图6-12　ATRA诱导HL-60细胞凋亡启动时的蛋白二维凝胶电泳（银染扫描图）

100μg HL-60全细胞裂解蛋白，利用分析型二维电泳，在pH3～10的范围内进行等电聚焦和14%聚丙烯酰胺凝胶浓度进行聚丙烯酰胺凝胶电泳，银染的凝胶经图像分析

（二）计算机图像分析与细胞蛋白谱的建立

获得蛋白质双向电泳凝胶后，要对凝胶图像进行备份保存，以数字化图像的形式存储下来，而且要尽量完整地保留定性定量信息，以利于进一步的分析。通过对批量双向凝胶图谱的分析，应该获得的信息包括每一块凝胶中所分离得到的总蛋白质点数、双向电泳凝胶之间的批次重现性、蛋白质点的缺失和出现以及多块胶之间蛋白质点的表达丰度的定量变化，而这些工作仅仅依靠眼睛的分辨能力来执行是不现实的，很难系统全面地对整个凝胶图像进行判断，更不用说要对蛋白质点的表达量进行比较分析。要对上千个蛋白质点进行分析，只有依赖于双向电泳分析软件对双向电泳图谱进行分析（图6-13）。

图6-13　图像处理前后凝胶对比

A．人巨细胞双向电泳图谱，垂直SDS-PAGE（14%连续胶）；B．经PDQuest软件背景削减和高斯拟合处理后的图谱

双向电泳图谱分析一般包括以下几个步骤：图像采集、图像加工、点的检测和定量，凝胶匹配、数据分析、数据解释和构建数据库。图像采集是通过扫描仪或数码相机将凝胶转换为数字图像，其参数设置对于以后的蛋白质点的内在信息抽提是比较重要的，因为以后的整个图像加工过程实质上是给图谱上的每个蛋白质点进行精确的定位和定量（以面积和密度作为指标）。图像加工主要是指软件通过一定的算法来去除图谱上非蛋白质点的杂质和染色不同造成的不同深浅的背景。点的检测主要是产生每个点的X、Y轴坐标，外形参数和密度参数，并对每个蛋白质点做数字模拟合成。对于点的检测和定量，目前采用的算法可分为高斯拟合（Gaussian fitting）和拉普拉斯算子高斯拟合（Laplacian of Gaussian）两大类。除了在单块胶上获得点的信息外，在一系列不同胶上监测某个蛋白质点的变化是生物学分析所感兴趣的问题。不同图像间的比较首先要确定足够的坐标，即每块胶上都存在的点。这些坐标用于确定图像间几何转换的多项式，然后用于其他点的匹配。表达量变化的蛋白质点或已经鉴定的点可在软件中进行数据归类和解释，还可以建立数据库通过因特网来进行成果共享。

（三）生物质谱技术与蛋白质鉴定

在蛋白质组学研究流程中，蛋白质鉴定是最关键的一环。蛋白质组学研究与传统的蛋白质研究最重要的区别在于前者是大规模研究，因此在研究策略上必然是从整体出发的大视野，但落实到蛋白质组中的单个蛋白质成分的研究技术，并没有脱离蛋白质研究的基本框架。可以认为，蛋白质组学大规模技术的发展必然促进对单个蛋白质的研究，而很多在单个蛋白质研究中得以应用的技术很快应用到了蛋白质组学研究中。蛋白质鉴定中依据的参数主要有分子量、等电点、序列、氨基酸组成和肽质量指纹谱等。进行高效鉴定的方法是质谱法。质谱法基本原理前已述及，质谱法在蛋白质鉴定中的应用主要有如下几个方面。

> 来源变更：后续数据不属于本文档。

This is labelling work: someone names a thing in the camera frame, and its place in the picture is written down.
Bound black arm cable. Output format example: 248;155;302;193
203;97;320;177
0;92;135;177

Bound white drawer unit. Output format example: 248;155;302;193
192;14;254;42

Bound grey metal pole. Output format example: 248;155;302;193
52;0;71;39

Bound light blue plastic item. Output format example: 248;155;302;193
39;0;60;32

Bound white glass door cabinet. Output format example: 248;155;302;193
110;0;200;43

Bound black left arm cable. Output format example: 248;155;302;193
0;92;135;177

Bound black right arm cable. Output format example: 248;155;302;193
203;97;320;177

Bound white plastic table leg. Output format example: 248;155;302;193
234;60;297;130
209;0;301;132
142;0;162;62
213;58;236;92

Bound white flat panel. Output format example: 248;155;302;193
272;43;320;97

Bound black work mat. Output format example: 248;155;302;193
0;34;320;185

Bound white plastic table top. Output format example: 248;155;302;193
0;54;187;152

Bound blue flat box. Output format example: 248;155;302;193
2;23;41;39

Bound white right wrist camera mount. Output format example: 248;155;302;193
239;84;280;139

1．质谱法分析完整蛋白质和多肽 对完整蛋白质或多肽分子质量的确定，是蛋白质结构分析的重要部分。对于点突变的蛋白质、不均一的糖蛋白、多位点修饰的磷酸化蛋白质、N端封闭或残基被共价修饰的蛋白质而言，质谱法是快速准确的鉴定方法。

2．质谱法分析蛋白质一级结构 蛋白质测序法是分析蛋白质和多肽一级结构的传统方法。但蛋白质测序法只能鉴定末端（N端或C端），要获得蛋白质所有氨基酸序列，还需将蛋白质进行酶解，酶解肽段经色谱分离收集后，分别测序，再拼接成全序列。二质谱法可以一次分析蛋白质酶解的所有肽段，解析序列，从而获得蛋白质完整的一级机构。而对于分子质量较小的多肽，只需根据分子质量和MS／MS数据，即可分析其一级结构。采用质谱法分析蛋白质的质量肽谱，获得每一肽段的分子质量和序列后，即可对蛋白质进行鉴定。这个方法可用于验证由cDNA推出的蛋白质序列，而且特别适用于鉴定基因工程重组蛋白质是否与预期的序列符合，是否均一，突变位点是否准确等。

质谱法结合数据库检索可对多肽和蛋白质进行鉴定。其方法：一是肽质量指纹图谱法，这一方法的理论基础是人为每个蛋白质经过酶解称为长短不一的肽段后，同一时间获得所有肽段分子质量而形成一个肽段分子质量图谱，这一图谱对蛋白质应是专一而特异的，因此称为肽质量指纹图谱（peptide mass fingerprinting，PMF）。这一方法不需对图谱进行人工解析，只需将实验获得的PMF与蛋白质数据库中蛋白质的理论PMF比对，就可以鉴定蛋白质。因此，比传统方法速度快、通量高，是最早用于大规模蛋白质鉴定的质谱方法，也是目前最简便的蛋白质鉴定方法之一。近年来，随着蛋白质数据库或由基因组数据库和EST库等衍生的蛋白质数据库的快速增长和完善，使PMF方法的适用性大大增强。二是一级质谱（MS）结合串联质谱（MS／MS）技术鉴定蛋白质，由于MS／MS具有结构分析功能，可以获得检测到的每一个肽段的序列。因此，根据一级质谱（MS）测得的精确分子质量和串联质谱（MS／MS）所得的序列信息，通过蛋白质数据库检索，大大增加了蛋白质鉴定的准确性。三是序列标签法鉴定蛋白质，Mann等发展了根据序列标签来搜寻肽段的方法。在MS／MS或PSD对肽段的序列分析中，通常获得的是部分序列，特别是肽链中段的序列，根据肽段的部分序列和序列两端的肽质量，可以对肽段进行鉴定。

蛋白质组学从研究内容到研究技术可以说是日新月异，目前，亚细胞器的蛋白质组学、疾病相关蛋白质组学、新药开发蛋白质组学以及蛋白质组学在微生物、肿瘤、神经系统、体液研究中的应用已进入蓬勃发展时期。蛋白质组学是在蛋白质水平上研究生命现象的工具，随着科学技术的发展以及相关数据库的充实，蛋白质组学会有更广阔的前景，必将对生命科学的研究和现代生物技术的发展作出重大贡献。